2008年にスイスの「Pictet(ピクテ)」グループによって創設された国際写真賞「Prix Pictet(プリピクテ)」が、その第9回目をアメリカの写真家サリー・マンが受賞したことを発表した。
同賞は約18ヶ月のサイクルで開催されるもので、毎回ひとつのテーマを設け、サステナビリティに関する議論や対話を引き出すことを目的としている。受賞者には賞金10万スイスフラン(約1200万円)が授与される。
今回のテーマは「Fire(火)」。
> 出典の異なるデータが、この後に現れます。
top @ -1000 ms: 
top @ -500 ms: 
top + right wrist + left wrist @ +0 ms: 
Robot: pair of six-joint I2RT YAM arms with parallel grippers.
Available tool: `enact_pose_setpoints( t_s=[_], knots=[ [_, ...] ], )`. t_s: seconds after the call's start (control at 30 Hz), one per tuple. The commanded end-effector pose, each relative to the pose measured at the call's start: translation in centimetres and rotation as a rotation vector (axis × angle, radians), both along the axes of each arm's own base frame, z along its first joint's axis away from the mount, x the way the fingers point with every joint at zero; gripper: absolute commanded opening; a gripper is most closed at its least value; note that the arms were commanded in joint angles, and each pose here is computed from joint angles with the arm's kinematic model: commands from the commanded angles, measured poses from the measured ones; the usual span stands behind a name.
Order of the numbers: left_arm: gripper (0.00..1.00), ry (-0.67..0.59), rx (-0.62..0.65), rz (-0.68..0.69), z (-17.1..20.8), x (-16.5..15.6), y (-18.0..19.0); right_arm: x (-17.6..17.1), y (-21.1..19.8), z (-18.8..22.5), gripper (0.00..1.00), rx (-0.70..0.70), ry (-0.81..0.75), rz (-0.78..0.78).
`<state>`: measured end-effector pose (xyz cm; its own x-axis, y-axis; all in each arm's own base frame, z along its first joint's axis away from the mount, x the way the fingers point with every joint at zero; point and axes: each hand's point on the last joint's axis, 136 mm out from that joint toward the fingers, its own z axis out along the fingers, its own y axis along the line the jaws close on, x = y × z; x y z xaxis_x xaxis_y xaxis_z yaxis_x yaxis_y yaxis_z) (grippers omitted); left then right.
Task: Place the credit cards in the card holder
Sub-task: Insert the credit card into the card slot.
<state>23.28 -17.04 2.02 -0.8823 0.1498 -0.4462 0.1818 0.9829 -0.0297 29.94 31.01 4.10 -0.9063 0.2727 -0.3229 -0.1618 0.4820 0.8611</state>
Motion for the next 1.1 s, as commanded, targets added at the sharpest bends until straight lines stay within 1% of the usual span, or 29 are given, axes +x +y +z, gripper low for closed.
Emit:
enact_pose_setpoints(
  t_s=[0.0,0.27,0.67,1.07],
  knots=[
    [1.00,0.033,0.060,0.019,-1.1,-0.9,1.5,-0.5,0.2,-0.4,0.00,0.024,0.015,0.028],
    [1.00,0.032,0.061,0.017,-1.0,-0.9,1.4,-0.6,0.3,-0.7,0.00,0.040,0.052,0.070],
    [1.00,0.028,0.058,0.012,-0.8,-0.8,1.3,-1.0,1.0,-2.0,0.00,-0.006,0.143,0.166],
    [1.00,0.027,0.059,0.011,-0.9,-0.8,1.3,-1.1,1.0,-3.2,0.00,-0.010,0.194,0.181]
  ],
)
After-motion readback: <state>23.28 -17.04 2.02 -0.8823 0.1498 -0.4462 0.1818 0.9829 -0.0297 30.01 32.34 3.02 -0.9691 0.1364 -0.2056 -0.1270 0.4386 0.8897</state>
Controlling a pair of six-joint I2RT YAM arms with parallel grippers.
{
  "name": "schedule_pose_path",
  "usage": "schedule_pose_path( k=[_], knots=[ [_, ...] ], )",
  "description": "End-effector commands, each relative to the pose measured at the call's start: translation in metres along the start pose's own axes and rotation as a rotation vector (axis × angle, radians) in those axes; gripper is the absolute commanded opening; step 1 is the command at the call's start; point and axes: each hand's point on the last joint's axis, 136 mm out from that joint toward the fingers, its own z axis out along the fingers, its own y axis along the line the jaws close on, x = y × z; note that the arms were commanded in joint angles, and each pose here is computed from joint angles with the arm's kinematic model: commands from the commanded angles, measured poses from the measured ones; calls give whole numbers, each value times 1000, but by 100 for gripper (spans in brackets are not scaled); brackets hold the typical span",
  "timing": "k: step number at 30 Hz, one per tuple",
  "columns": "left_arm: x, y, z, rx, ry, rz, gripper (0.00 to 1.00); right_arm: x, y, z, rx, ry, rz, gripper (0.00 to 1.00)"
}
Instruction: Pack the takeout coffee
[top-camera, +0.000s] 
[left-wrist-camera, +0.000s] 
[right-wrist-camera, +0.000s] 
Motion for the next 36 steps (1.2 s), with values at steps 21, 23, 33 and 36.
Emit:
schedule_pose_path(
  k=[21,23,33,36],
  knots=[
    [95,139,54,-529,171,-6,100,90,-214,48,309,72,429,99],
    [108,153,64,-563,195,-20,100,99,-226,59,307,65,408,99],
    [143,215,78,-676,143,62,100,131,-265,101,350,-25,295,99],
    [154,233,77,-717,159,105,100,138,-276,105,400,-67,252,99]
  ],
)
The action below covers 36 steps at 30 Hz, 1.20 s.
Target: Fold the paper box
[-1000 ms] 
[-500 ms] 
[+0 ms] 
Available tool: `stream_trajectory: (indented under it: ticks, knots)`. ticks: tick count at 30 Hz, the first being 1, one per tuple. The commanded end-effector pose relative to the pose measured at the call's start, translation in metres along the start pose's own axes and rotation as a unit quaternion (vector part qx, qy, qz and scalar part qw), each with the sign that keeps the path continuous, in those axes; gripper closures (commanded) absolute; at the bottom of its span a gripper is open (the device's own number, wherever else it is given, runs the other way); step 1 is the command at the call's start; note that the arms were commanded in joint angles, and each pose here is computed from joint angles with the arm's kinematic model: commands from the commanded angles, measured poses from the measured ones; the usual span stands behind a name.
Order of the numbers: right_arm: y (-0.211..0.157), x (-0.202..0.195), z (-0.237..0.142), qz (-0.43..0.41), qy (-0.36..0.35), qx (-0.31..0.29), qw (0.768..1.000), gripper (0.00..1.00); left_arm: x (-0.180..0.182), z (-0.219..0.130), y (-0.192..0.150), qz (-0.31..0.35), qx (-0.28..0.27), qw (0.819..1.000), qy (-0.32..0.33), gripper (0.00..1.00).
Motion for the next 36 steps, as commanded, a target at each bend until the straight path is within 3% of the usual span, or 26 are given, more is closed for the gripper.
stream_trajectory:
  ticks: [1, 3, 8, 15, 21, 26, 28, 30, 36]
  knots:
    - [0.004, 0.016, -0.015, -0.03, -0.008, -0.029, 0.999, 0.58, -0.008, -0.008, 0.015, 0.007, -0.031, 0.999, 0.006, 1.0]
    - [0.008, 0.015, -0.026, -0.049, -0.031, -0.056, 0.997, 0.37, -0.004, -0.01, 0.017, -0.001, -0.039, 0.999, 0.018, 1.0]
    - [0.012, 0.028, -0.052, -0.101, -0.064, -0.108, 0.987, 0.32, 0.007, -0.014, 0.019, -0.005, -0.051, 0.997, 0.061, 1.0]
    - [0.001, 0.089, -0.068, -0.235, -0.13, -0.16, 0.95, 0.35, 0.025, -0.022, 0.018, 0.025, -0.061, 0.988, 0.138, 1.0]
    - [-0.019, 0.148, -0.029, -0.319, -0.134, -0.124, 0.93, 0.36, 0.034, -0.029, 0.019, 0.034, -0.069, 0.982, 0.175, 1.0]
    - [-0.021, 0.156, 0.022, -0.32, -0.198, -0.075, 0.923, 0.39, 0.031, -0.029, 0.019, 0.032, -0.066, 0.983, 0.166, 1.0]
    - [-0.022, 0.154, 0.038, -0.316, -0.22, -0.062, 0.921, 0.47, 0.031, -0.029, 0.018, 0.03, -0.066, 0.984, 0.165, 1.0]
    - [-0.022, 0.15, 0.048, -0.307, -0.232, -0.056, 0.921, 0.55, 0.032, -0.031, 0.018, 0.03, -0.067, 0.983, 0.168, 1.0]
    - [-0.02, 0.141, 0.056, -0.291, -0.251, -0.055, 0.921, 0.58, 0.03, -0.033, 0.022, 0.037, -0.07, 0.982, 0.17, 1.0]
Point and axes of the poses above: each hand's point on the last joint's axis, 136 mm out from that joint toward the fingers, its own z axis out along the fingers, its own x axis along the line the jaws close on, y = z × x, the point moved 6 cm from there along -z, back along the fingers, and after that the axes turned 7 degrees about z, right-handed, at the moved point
世界各地5大陸にわたって選出された13名のショートリスト作家は、このテーマをもとにこれまでの個人的な体験や世界的な出来事をきっかけに制作した作品を出品している。
選出された作家は、ジョアナ・ハッジトマス&ハリール・ジョレイジュ(レバノン)、川内倫子(日本)、サリー・マン(アメリカ)、クリスチャン・マークレー(アメリカ/スイス)、ファブリス・モンテイロ(ベルギー/ベナン)、リサ・オッペンハイム(アメリカ)、マク・レミッサ(カンボジア)、カーラ・リッピー(メキシコ)、マーク・ラウェーデル(アメリカ)、ブレント・スタートン(南アフリカ)、デヴィッド・ウゾチュクゥ(オーストリア/ナイジェリア)、横田大輔(日本)。
サリー・マンの受賞作「Blackwater」(2008-12)シリーズは、アメリカで最初の奴隷船が停泊したバージニア州南東部のグレート・ディスマル・スワンプを襲った大規模な自然火災と漆黒の煙をとらえたもの。そこで遭遇したすべてを焼き尽くすような山火事とアメリカの人種間対立を並列に表現している。
マンは、「グレート・ディスマル・スワンプの火事は、南北戦争、奴隷解放、私の家族も関わった公民権運動、1960年代後半の人種不安、最近では2020年の夏といったアメリカの人種対立の大火を象徴しているようだった」と語る。
今回の審査委員長を務めているデビッド・キング卿(ケンブリッジ大学・気候修復センター設立時会長)は声明文で、「サリー・マンのシリーズは、歴史的な写真プロセスを見事に再利用して、ゾッとするような現代のストーリーを伝えている。豊かな議論の末、審査員は全員一致で彼女を第9回プリピクテの受賞者にふさわしいと判断した」とコメントしている。
なお、13名のショートリスト作家による作品を紹介する展覧会はロンドンのヴィクトリア・アンド・アルバート美術館と東京都写真美術館で開催中。東京の会期は2022年1月23日まで。